Users on these new sites won’t even know they’re using P2P.  They’ll just know they’re seeing some amazing content. 

Web site owners will be able to give their users higher resolution files than ever before while lowering their bandwidth bills.

Vote early, vote often.


TechCrunch 50, LittleShoot, and the Aftermath

August 15, 2008

Things have been on hold here for the public release of LittleShoot as we have awaited word on our TechCrunch 50 application.  We didn’t make it! Darn.  It came down to the wire — we were in the last batch of companies to receive notification we weren’t in the conference on Friday at 1:24 AM EST. The 50 companies that made it in should know now.  Here’s the e-mail:

 

Dear TechCrunch50 Candidate:

We are sorry to inform you that your company was not selected as a finalist for the TechCrunch50 conference. As you know, we are only able to select a very, very small percentage of the more than 1,000 outstanding applications we receive.

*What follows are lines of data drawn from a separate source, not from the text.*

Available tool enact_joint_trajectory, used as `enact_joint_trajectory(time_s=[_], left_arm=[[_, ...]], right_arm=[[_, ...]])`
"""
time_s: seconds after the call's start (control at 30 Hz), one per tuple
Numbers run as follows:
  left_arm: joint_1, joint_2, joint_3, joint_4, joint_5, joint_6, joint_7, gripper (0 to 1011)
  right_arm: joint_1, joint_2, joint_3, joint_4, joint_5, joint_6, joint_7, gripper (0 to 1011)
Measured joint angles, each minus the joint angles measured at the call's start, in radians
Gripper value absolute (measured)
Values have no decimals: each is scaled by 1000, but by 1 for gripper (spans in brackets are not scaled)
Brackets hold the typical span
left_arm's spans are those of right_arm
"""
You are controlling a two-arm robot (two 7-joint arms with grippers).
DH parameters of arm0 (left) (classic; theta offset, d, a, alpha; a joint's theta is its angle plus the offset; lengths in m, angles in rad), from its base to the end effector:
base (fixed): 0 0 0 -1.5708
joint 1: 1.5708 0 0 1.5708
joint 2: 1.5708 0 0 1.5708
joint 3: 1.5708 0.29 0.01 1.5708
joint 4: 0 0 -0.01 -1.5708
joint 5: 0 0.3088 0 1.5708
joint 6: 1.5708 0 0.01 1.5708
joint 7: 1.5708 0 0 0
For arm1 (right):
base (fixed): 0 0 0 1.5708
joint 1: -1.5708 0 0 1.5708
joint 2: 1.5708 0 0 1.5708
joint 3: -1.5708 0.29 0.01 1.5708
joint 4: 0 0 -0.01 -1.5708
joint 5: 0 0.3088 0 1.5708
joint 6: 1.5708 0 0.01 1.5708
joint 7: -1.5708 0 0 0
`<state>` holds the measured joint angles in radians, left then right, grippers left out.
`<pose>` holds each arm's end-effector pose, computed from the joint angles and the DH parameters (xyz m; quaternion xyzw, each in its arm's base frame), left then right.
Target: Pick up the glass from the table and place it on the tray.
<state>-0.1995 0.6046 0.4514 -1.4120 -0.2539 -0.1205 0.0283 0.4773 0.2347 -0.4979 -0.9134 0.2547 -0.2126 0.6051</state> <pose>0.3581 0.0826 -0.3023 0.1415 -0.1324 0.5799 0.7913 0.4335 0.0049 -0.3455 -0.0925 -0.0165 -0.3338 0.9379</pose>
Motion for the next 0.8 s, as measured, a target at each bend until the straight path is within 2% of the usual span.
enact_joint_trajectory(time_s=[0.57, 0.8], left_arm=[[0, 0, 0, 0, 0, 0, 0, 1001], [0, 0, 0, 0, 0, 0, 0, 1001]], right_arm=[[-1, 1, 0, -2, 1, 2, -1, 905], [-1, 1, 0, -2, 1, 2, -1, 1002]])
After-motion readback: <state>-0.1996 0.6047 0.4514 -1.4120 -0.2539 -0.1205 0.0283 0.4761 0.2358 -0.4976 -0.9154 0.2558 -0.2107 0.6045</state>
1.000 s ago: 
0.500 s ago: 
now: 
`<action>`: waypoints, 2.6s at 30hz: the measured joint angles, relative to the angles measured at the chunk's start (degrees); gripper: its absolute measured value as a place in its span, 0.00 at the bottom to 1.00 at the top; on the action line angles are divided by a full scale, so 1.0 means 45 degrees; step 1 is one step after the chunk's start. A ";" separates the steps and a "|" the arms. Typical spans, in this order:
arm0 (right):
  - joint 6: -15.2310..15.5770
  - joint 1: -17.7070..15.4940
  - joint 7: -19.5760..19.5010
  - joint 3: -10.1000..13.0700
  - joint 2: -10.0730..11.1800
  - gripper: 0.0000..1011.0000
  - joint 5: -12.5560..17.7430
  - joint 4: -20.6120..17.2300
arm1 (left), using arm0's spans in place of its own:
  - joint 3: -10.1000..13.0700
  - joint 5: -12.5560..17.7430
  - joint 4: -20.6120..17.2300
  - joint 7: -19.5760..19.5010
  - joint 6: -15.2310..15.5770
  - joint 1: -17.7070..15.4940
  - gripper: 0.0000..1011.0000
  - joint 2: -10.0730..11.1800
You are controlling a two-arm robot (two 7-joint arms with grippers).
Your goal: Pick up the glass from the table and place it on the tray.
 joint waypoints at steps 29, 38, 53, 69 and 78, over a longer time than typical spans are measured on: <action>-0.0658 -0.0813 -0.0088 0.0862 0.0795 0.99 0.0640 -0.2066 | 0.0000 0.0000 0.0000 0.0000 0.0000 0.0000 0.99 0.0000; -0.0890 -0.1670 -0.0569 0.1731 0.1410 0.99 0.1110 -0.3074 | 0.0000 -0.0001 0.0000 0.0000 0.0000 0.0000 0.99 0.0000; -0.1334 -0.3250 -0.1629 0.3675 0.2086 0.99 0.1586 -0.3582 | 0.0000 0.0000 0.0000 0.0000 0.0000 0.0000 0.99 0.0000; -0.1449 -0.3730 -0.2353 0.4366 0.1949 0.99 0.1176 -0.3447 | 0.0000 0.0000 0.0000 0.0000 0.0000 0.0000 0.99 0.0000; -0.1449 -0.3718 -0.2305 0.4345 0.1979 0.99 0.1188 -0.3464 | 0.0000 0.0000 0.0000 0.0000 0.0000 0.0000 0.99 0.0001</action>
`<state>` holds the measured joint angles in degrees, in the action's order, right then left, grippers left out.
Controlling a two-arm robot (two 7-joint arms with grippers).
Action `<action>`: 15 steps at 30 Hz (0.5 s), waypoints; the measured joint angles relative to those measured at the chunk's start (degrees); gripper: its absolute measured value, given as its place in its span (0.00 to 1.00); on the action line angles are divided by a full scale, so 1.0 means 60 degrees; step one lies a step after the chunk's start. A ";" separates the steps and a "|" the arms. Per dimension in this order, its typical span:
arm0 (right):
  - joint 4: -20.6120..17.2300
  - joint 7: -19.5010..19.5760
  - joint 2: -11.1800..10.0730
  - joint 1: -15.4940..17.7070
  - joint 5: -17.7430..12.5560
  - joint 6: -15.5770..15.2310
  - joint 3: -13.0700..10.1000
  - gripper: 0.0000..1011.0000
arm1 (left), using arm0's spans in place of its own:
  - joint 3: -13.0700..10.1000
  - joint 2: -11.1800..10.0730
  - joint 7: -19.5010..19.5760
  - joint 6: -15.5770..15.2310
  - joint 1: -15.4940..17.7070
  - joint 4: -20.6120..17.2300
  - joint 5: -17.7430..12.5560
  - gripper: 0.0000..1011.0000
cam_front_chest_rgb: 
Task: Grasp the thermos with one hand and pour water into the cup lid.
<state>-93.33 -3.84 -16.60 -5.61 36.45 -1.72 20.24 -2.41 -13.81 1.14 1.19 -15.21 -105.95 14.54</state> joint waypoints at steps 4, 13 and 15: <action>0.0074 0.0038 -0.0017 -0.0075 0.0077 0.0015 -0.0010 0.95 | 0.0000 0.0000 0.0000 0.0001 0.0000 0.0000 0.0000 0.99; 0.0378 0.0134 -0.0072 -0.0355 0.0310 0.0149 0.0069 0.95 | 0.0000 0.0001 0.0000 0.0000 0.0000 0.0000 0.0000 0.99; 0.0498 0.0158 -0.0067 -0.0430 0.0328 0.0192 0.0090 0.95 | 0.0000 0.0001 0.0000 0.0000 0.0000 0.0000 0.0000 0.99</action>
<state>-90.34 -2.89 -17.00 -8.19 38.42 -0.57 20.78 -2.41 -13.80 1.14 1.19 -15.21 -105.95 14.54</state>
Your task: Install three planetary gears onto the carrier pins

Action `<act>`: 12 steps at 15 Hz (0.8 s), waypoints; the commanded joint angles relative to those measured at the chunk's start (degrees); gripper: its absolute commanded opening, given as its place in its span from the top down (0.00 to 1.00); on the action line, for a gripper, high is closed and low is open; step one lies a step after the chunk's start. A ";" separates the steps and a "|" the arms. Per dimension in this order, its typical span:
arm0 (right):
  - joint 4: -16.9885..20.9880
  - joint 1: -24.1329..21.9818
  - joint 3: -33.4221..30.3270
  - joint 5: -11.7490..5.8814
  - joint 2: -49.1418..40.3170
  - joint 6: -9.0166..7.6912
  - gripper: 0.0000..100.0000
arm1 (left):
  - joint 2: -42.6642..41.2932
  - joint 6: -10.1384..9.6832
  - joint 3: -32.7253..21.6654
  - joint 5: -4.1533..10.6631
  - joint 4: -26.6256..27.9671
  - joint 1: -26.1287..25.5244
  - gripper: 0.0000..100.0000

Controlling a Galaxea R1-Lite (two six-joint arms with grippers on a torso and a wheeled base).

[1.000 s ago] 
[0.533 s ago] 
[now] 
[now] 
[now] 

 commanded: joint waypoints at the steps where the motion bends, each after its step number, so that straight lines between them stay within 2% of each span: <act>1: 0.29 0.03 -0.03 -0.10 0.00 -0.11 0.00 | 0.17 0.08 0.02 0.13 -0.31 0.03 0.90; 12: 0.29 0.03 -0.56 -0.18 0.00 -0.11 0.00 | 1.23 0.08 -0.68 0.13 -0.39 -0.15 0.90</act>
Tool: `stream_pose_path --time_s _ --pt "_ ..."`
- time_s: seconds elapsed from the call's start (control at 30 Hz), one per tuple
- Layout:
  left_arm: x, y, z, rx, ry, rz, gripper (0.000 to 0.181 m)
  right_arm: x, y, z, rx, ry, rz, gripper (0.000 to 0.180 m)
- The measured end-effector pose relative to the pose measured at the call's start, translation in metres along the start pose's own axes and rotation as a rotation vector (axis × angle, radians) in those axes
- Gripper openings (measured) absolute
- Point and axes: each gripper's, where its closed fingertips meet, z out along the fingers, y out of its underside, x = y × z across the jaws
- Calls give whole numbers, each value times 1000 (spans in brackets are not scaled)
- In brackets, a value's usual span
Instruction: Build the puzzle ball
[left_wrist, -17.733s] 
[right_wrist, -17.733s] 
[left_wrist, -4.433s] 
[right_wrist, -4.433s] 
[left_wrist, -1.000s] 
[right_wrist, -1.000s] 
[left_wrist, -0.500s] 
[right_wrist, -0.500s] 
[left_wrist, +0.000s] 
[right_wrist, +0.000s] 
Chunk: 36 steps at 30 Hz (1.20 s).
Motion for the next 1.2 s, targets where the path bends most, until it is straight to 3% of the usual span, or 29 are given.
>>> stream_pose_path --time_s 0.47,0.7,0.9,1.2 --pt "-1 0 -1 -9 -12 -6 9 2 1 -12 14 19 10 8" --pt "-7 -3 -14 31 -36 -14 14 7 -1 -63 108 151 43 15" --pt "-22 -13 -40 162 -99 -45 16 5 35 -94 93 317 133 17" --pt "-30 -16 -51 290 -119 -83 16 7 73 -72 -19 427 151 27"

Your company was among a select set of candidates that we considered, and it was a difficult decision driven purely by the limited number of presentation slots. Since we regarded your business so highly, we want to make sure you still get the opportunity to participate in the conference in our DemoPit.
(http://techcrunch50demopit.eventbrite.com).

As a DemoPit company, you will have the opportunity to be nominated for the People’s Choice award and win the 50th spot on the TechCrunch50 main stage. As the 50th company to present, the People’s Choice award winner will be able to compete for the $50,000 TechCrunch50 award. Act fast, as spaces are very limited and first come, first served.

Additionally, all DemoPit companies will benefit from the exposure generated by media attending the event. We do anticipate having approximately 300 members of the international press in attendance.

If you have questions regarding the TechCrunch50 Demo Pit opportunity, please email Dan Kimerling at dan@techcrunch.com.

Sincerely,

–Jason, Heather & Michael
and the TechCrunch50 Team

 

I’ve got a lot of respect for the TechCrunch folks and the way they give unfunded companies a shot, and I thoroughly enjoyed meeting Jason Calacanis down at the Mahalo Tech Meetup last night in one of my first nights in LA. I appreciate the tremendous work Jason, Michael, Heather, and the other folks at TechCrunch have put it to the process.  

That said, it’s on.  I feel like the guy on draft day who didn’t go on the first round.  It’s the “meritocracy” thing that gets me – TechCrunch 50 is touted as a pure meritocracy.  I’d put LittleShoot’s technology up there with anyone, and it just kills me to think 50 startups beat us out.  We can tell ourselves they had better business models, better marketing plans, yada yada yada, but I’m taking it to mean they had better technology.  If there’s anything that motivates me, that’s it. I have great respect for the other applicants, and we all supported each other on the TechCrunch blog as we agonized through the waiting process.  I wish everyone the best of luck, but the LittleShoot public beta is on its way.